Why do we need to control feral wild boar in the Forest of Dean?
The growing population of feral wild boar in the Forest of Dean has led to a steady increase in significant impacts upon the resident community, as well as visitors to the Forest.
The most obvious sign of feral wild boar is the rooting of amenity grasslands. Large areas of grassland, grass verges, parks, sports pitches and church-yards can be rooted up in a few hours. The wild boar have hugely powerful snouts and are able to dig up and turnover grasslands amazingly quickly as they search out food. Road side verges and areas of open grasslands in the villages are easy targets, and very visible signals of the presence of boar and cannot be fenced.
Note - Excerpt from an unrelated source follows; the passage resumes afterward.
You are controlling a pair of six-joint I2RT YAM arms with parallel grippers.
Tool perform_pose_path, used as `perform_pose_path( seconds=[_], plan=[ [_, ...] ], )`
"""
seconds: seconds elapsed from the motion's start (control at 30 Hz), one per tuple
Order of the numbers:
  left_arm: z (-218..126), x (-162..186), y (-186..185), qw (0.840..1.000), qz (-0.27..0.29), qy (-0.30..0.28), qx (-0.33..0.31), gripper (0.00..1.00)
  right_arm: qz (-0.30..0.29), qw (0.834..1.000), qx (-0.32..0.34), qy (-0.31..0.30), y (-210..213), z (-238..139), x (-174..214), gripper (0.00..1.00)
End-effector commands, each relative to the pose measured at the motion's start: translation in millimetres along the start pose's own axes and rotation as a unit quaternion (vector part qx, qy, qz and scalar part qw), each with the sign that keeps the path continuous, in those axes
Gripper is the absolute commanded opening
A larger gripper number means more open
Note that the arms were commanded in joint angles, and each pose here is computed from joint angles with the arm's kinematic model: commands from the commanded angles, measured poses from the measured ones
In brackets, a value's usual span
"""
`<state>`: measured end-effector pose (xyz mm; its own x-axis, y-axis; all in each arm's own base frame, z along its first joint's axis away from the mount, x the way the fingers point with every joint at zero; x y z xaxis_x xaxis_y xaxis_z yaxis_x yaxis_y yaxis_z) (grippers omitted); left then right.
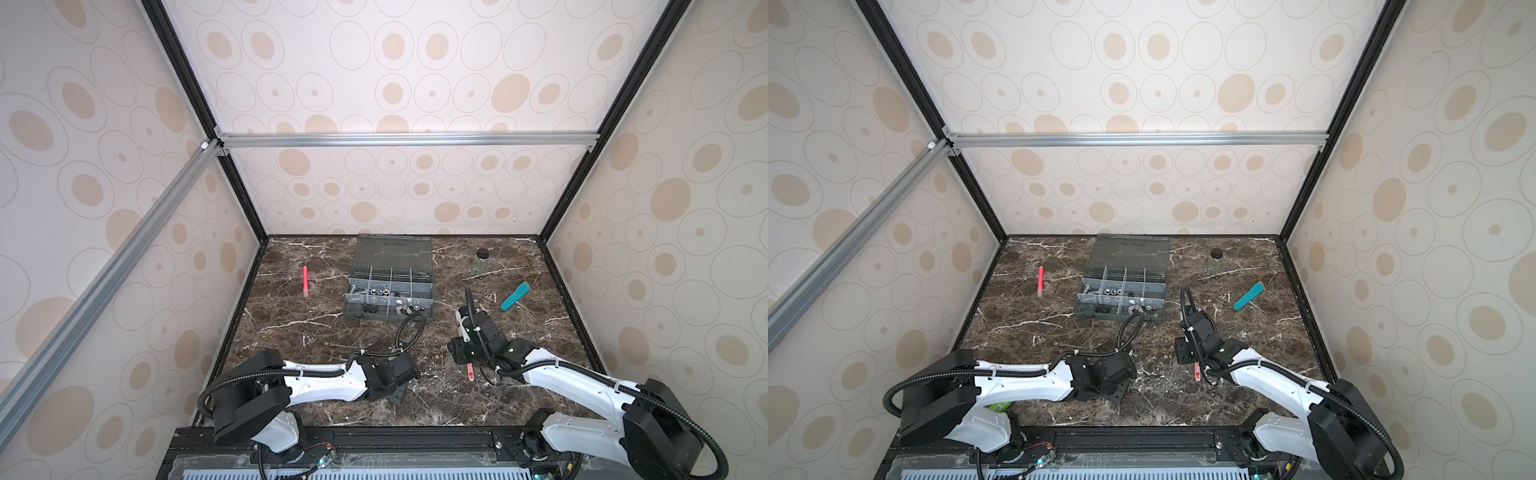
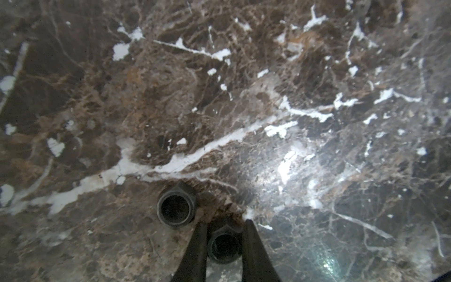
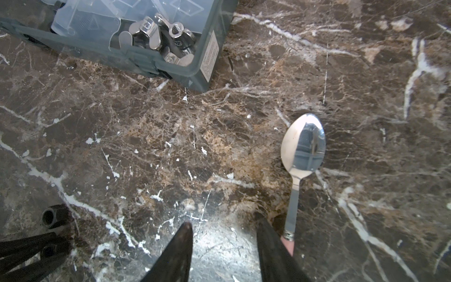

Wider social impacts of boar have been reported as people, often the older and more vulnerable in the community, being afraid to go out at dusk or at night due to the presence of boar, exacerbating existing issues around social isolation. In some cases the repeated howling of dogs in response to the presence of boar through the night, night after night has been reported.
Public safety continues to be raised as a concern by many local people and their representatives. The number of road traffic accidents involving boar overtook those involving deer in 2013, and the numbers continue to rise. People have reported being chased by boar, and attacks on dogs are not uncommon. Horse riders also report that some horses are disturbed by the presence of boar, and have escaped from their paddocks, or thrown their riders after being spooked whilst riding in the Forest.
The social impacts of feral wild boar were captured in a research report commissioned from the University of Worcester ‘The Social Aspects of Wild Boar in the Forest of Dean’
Ecologically, boar at low densities are probably good for the natural environment as the rooting and wallowing behaviours break-up static eco-systems and allow an increased range of plant species and insect fauna to grow. However, as the density of boar rises the negative issues of boar, such as continually disturbing the same area of ground so that all is left is bare mud, and eating insects and other plant material could be damaging to specific species in the long run. There are several important butterfly sites in the Forest that have been repeatedly rooted over at the same time butterfly counts in those same areas have seen declining numbers – but proving cause and effect is not easy.
With no natural predators, high levels of reproduction and ideal habitat for food and shelter the current population growth may continue until the population density in the core reaches a level whereby the population starts to self-regulate through limited food resources. It is speculated that this may start to occur when the boar population of the public forest estate in the Dean starts to approach 10,000 animals. As the density of animals in the core of the Forest goes up, the population pressure also pushes the boar out into an ever widening ring of surrounding land.
The aim of the Forestry Commission’s management of feral wild boar is, in the short term, to stop the annual population growth; and then start to bring the population back down towards the target level.
Are wild boar dangerous?
Wild boars are strong animals that can run relatively fast. The canines in adult males can inflict serious injuries in case of an attack. Due to their solid body build wild boars are considered to be particularly dangerous when involved in car accidents.
Boars should not be approached, as they can be dangerous, especially if guarding piglets.
How fast can a wild boar run?
Wild pigs can run up to 30 mph. They can jump over fences less than 3 feet high and have “climbed” out of pig traps with walls 5 to 6 feet high.
Are wild boar cannibals?
Pigs are known to commit infanticide.
Also known as "savaging," cannibalism among pigs is associated with sows. ... In this case, cannibalism is sometimes attributed to a hormone change prior to giving birth, but it can also be related to a pig's nervousness, stress, or external environment.